(Problem statement)
Nothing but the lines from the one containing "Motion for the" through the final line of the data should be repeated, and each must be exact.

++++++++++++++++++++

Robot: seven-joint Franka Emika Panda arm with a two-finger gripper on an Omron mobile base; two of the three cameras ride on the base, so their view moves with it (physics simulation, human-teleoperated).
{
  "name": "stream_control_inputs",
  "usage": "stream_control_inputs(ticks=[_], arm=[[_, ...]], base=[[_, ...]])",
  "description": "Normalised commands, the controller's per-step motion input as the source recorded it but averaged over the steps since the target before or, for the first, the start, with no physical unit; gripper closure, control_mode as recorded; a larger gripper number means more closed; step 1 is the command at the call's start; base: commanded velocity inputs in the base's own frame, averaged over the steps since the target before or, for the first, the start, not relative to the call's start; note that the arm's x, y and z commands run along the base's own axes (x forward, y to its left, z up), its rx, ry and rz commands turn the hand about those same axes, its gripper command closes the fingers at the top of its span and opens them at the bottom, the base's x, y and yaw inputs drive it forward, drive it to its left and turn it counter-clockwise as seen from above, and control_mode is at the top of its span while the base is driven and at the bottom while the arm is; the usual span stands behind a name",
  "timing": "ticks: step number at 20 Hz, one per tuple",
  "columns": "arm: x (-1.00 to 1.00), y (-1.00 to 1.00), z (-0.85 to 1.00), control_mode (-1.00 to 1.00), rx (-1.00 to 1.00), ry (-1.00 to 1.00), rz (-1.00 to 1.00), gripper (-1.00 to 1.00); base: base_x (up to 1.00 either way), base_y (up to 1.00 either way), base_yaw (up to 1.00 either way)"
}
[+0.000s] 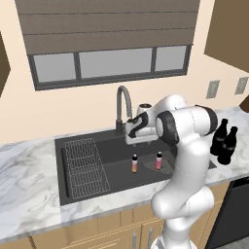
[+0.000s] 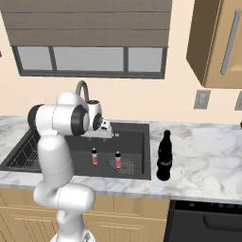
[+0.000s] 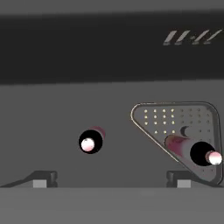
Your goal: Place the large bottle from the dining counter next to the other large bottle outside the sink, and place the small bottle from the dining counter next to the other small bottle inside the sink.
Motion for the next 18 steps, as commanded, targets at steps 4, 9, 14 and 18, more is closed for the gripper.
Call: stream_control_inputs(ticks=[4,9,14,18], arm=[[-0.02,-0.36,0.39,-1.0,0.0,0.0,-0.07,-1.0],[0.0,-0.13,0.62,-1.0,0.0,0.0,-0.08,-1.0],[-0.12,-0.18,0.48,-1.0,0.02,0.0,-0.12,-1.0],[-0.33,-0.24,0.38,-1.0,0.03,0.0,-0.13,-1.0]], base=[[0.0,0.0,0.0],[0.0,0.0,0.0],[0.0,0.0,0.0],[0.0,0.0,0.0]])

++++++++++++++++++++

(Answer for this exercise)
Motion for the next 18 steps, as commanded, targets at steps 4, 9, 14 and 18, more is closed for the gripper.
Call: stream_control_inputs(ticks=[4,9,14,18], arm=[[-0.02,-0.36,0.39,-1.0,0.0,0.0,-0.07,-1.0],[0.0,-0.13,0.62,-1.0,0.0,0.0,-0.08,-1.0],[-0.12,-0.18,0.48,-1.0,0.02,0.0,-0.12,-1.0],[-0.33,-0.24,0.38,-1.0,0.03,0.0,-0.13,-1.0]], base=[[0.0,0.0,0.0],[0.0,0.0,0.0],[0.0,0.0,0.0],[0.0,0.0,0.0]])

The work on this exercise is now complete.